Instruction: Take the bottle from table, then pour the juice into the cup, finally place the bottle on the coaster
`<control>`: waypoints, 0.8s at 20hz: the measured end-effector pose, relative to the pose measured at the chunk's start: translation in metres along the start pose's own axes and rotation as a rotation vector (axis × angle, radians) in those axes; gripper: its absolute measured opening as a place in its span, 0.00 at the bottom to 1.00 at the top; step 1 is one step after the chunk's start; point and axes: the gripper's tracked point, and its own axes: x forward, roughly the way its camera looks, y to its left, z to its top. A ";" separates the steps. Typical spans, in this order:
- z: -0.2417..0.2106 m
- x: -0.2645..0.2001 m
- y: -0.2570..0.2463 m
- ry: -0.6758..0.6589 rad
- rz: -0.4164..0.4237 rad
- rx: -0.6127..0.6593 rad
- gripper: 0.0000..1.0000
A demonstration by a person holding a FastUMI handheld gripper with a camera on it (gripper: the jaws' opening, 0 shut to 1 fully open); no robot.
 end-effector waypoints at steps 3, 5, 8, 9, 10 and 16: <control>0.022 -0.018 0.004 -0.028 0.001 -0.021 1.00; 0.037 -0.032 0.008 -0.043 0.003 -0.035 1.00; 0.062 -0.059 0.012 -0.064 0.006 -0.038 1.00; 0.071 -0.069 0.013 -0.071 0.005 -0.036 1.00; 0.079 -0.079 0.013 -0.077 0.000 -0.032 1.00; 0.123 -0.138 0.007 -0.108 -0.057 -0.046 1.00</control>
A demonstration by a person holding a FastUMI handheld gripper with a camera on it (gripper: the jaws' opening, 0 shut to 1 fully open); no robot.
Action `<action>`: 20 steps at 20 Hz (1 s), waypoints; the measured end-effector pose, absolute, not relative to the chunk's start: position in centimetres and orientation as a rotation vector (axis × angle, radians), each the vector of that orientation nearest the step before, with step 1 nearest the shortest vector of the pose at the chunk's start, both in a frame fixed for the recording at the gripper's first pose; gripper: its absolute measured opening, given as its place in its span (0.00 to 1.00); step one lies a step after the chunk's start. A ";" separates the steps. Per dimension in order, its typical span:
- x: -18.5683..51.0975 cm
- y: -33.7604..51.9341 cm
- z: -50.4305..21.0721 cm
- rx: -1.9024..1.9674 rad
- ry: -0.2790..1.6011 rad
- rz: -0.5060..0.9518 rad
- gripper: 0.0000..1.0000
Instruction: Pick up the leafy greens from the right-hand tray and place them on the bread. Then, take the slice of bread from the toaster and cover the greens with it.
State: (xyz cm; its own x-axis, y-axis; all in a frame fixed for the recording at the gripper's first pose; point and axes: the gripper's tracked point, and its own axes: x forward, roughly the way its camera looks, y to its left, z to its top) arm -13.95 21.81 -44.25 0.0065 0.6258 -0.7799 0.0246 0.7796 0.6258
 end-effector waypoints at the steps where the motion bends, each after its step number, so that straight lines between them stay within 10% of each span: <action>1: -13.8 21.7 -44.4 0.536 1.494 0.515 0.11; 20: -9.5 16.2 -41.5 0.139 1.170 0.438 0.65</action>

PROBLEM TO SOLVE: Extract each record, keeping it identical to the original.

YOUR SOLUTION:
Instruction: Take the bottle from table, then pour the juice into the cup, finally place the bottle on the coaster
`<control>`: waypoints, 0.8s at 20hz: the measured end-effector pose, relative to the pose measured at the chunk's start: translation in metres along the start pose's own axes and rotation as a rotation vector (axis × angle, radians) in those axes; gripper: its absolute measured opening as a place in its span, 0.00 at the bottom to 1.00 at the top; step 1 is one step after the chunk's start; point and axes: the gripper's tracked point, and its own axes: x forward, roughly the way its camera looks, y to its left, z to its top. A ";" separates the steps. Typical spans, in this order:
- z: -0.2417..0.2106 m
- x: -0.2645..0.2001 m
- y: -0.2570..0.2463 m
- ry: -0.6758..0.6589 rad
- rz: -0.4164..0.4237 rad
- rx: -0.6127..0.6593 rad
- gripper: 0.0000..1.0000
A demonstration by a person holding a FastUMI handheld gripper with a camera on it (gripper: the jaws' opening, 0 shut to 1 fully open); no robot.
 end-effector waypoints at steps 3, 5, 8, 9, 10 and 16: <control>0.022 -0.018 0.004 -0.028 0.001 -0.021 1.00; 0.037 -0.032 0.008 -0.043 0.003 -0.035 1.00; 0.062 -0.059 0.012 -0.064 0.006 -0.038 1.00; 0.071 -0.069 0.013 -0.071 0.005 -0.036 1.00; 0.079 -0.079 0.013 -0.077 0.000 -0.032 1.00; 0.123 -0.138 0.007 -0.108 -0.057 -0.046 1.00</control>
A demonstration by a person holding a FastUMI handheld gripper with a camera on it (gripper: the jaws' opening, 0 shut to 1 fully open); no robot.
Action `<action>`: 20 steps at 20 Hz (1 s), waypoints; the measured end-effector pose, absolute, not relative to the chunk's start: position in centimetres and orientation as a rotation vector (axis × angle, radians), each the vector of that orientation nearest the step before, with step 1 nearest the shortest vector of the pose at the chunk's start, both in a frame fixed for the recording at the gripper's first pose; gripper: its absolute measured opening, given as its place in its span (0.00 to 1.00); step one lies a step after the chunk's start. A ";" separates the steps. Per dimension in order, its typical span:
- x: -18.5683..51.0975 cm
- y: -33.7604..51.9341 cm
- z: -50.4305..21.0721 cm
- rx: -1.9024..1.9674 rad
- ry: -0.2790..1.6011 rad
- rz: -0.5060..0.9518 rad
- gripper: 0.0000..1.0000
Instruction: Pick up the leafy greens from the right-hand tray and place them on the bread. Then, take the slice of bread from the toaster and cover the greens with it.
State: (xyz cm; its own x-axis, y-axis; all in a frame fixed for the recording at the gripper's first pose; point and axes: the gripper's tracked point, and its own axes: x forward, roughly the way its camera looks, y to its left, z to its top) arm -13.95 21.81 -44.25 0.0065 0.6258 -0.7799 0.0246 0.7796 0.6258
 end-effector waypoints at the steps where the motion bends, each after its step number, so that straight lines between them stay within 10% of each span: <action>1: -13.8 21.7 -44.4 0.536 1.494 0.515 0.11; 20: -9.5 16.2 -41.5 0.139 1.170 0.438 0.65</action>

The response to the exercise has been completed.